Некоторое время я находился под сильным впечатлением и влиянием логически ясного и одновременно проникновенно верующего призыва графа Куденхове-Калерги{179}. Основатель и вождь панъевропейского движения убеждал не только своим красноречием и своими аргументами, но и рыцарским обаянием своей личности. Космополитичный аристократ — наполовину японского, наполовину смешанно европейского происхождения — делал своим красивым лицом и изысканными манерами рекламу идее смешения рас. Подобная воспитанность и внешность не могли не подкупать. Тем более что она сочеталась с риторически-журналистским талантом.
Пан-Европа, какую с таким усердием и искусностью пропагандировал кротким голосом аристократ с миндалевидными глазами, была несколько ограниченная или фрагментарная пан-Европа: ни для Британских островов, ни для Советского Союза не было места в его континентальной системе. Что касается Англии, то Куденхове-Калерги той поры считал ее хотя и не собственно «европейской», но все же в остальном вполне достойной внимания. Граф был за тесное сотрудничество между этими обеими независимыми, однако же дружественными державами — Великобританией и пан-Европой, да и его собственная философия была значительно определена английскими идеалами и традициями. В сочинениях Куденхове-Калерги снова и снова превозносился в качестве носителя и гаранта европейского Ренессанса характерный тип совершенного Gentleman-manly [89],при этом gentle [90], — одновременно изысканный и героический.
Что же касается России, то здесь панъевропеец показывал себя гораздо менее примиримым. Россия была «азиатской», что полуяпонскому Куденхове, естественно, должно было действовать на нервы. Или внук интернациональных феодалов испытывал такое раздражение, скорее, по отношению к коммунизму? Не то чтобы он со своей стороны был против социального прогресса! Но его идеализм не очень признавал экономические реформы; его волновала мораль. К чему обобществлять средства производства? Стоит наемным рабочим и работодателям повести себя «по-джентльменски», как с классовой борьбой будет покончено!
Панъевропейское движение — несмотря на известные недостатки и неясности, которые могли быть ему свойственны, — нашло поначалу большой отклик у интеллектуальной молодежи. Лишь позднее, когда банкиры, кардиналы и промышленники сделали графа своим патроном-заступником, его либеральные друзья стали подозрительными и постепенно отстранились от него. К чему он стремился? К единению континента или к крестовому походу против Советской России? Вскоре мы уже не могли не задать себе этот вопрос. Хотим ли мы видеть пан-Европу под господством Ватикана, месье Шнейдера-Крезо{180} и И. Г. Фарбен{181}?

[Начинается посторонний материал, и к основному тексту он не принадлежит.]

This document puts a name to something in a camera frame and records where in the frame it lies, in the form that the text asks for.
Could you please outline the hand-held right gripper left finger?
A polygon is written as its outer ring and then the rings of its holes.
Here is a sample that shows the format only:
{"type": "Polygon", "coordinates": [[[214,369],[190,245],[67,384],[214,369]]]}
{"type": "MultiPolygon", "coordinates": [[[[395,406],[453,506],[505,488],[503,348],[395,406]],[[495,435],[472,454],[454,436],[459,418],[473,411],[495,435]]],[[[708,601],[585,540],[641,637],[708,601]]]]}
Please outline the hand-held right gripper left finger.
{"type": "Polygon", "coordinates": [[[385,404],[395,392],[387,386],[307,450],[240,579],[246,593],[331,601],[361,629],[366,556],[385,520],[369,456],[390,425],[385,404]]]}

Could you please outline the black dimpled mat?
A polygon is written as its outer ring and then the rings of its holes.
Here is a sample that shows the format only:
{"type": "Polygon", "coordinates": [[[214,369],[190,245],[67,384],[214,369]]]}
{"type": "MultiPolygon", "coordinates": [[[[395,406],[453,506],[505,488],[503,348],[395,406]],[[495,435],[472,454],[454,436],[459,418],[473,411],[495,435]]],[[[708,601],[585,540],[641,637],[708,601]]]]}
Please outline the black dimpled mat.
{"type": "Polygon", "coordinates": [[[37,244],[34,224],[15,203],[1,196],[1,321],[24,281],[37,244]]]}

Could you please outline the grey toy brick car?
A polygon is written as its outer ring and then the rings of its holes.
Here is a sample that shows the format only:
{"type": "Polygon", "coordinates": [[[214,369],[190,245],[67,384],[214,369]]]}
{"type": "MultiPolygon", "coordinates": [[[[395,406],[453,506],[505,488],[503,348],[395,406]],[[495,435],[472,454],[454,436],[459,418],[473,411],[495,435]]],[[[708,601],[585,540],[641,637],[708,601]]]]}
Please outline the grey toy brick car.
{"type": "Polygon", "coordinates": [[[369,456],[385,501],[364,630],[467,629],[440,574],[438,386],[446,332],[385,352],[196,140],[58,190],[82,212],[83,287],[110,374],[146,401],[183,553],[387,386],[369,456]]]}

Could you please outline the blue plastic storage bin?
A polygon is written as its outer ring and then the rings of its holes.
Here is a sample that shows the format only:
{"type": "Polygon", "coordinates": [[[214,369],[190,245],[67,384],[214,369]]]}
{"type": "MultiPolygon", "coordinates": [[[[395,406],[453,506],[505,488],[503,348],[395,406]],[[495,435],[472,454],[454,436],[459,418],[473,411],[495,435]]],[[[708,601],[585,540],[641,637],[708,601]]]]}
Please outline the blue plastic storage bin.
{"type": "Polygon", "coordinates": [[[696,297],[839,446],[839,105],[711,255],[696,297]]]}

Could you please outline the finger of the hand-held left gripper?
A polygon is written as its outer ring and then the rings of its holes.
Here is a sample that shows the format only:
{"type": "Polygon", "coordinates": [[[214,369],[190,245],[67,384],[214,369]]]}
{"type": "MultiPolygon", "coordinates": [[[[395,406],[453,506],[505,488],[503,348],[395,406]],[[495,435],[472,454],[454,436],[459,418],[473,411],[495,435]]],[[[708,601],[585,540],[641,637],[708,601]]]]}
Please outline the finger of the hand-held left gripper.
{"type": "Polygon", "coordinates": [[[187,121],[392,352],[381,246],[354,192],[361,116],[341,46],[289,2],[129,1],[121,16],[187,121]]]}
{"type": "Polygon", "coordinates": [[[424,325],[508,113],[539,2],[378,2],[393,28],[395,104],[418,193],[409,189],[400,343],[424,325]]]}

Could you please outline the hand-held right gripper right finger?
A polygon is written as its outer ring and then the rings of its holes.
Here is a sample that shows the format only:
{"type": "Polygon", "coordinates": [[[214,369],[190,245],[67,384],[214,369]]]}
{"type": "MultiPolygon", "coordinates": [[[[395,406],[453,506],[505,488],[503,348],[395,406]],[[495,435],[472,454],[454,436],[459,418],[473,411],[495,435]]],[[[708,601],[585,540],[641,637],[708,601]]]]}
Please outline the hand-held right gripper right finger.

Однако в 1929 году эти зловещие течения куденховеского учения, пожалуй, еще не бросались в глаза. Или по крайней мере недостаточно бросались в глаза такой политически безграмотной голове, как моя. Я был против национализма — так как же мне было не стоять за пан-Европу? Схема, которую предлагал и за которую ратовал Куденхове-Калерги, вполне меня убеждала. Разве не был он прав, изгоняя Россию, полумонгольского колосса, из своего европейского государства будущего? И что касается Англии, то ее островной образ мышления всегда оставался чужд и неприятен «добрым европейцам» немецкого языка. Достаточно вспомнить ужасную резкость, с которой Ницше судил и отвергал все британское, или язвительные сарказмы Гейне! Что имели в виду оба эти светлейших ума, говоря «Европа»? Германию или Францию. Только о них шла речь! Европейская проблема разрешима — мы верим в это вместе с Гейне, — если два великих народа Европы наконец образумятся, наконец объяснятся. Авангард немецкого либерализма, к которому я себя охотно причислил бы тогда, желал, пропагандировал, требовал немецко-французского rapprochement [91] в качестве основы и гарантии нового наднационального порядка.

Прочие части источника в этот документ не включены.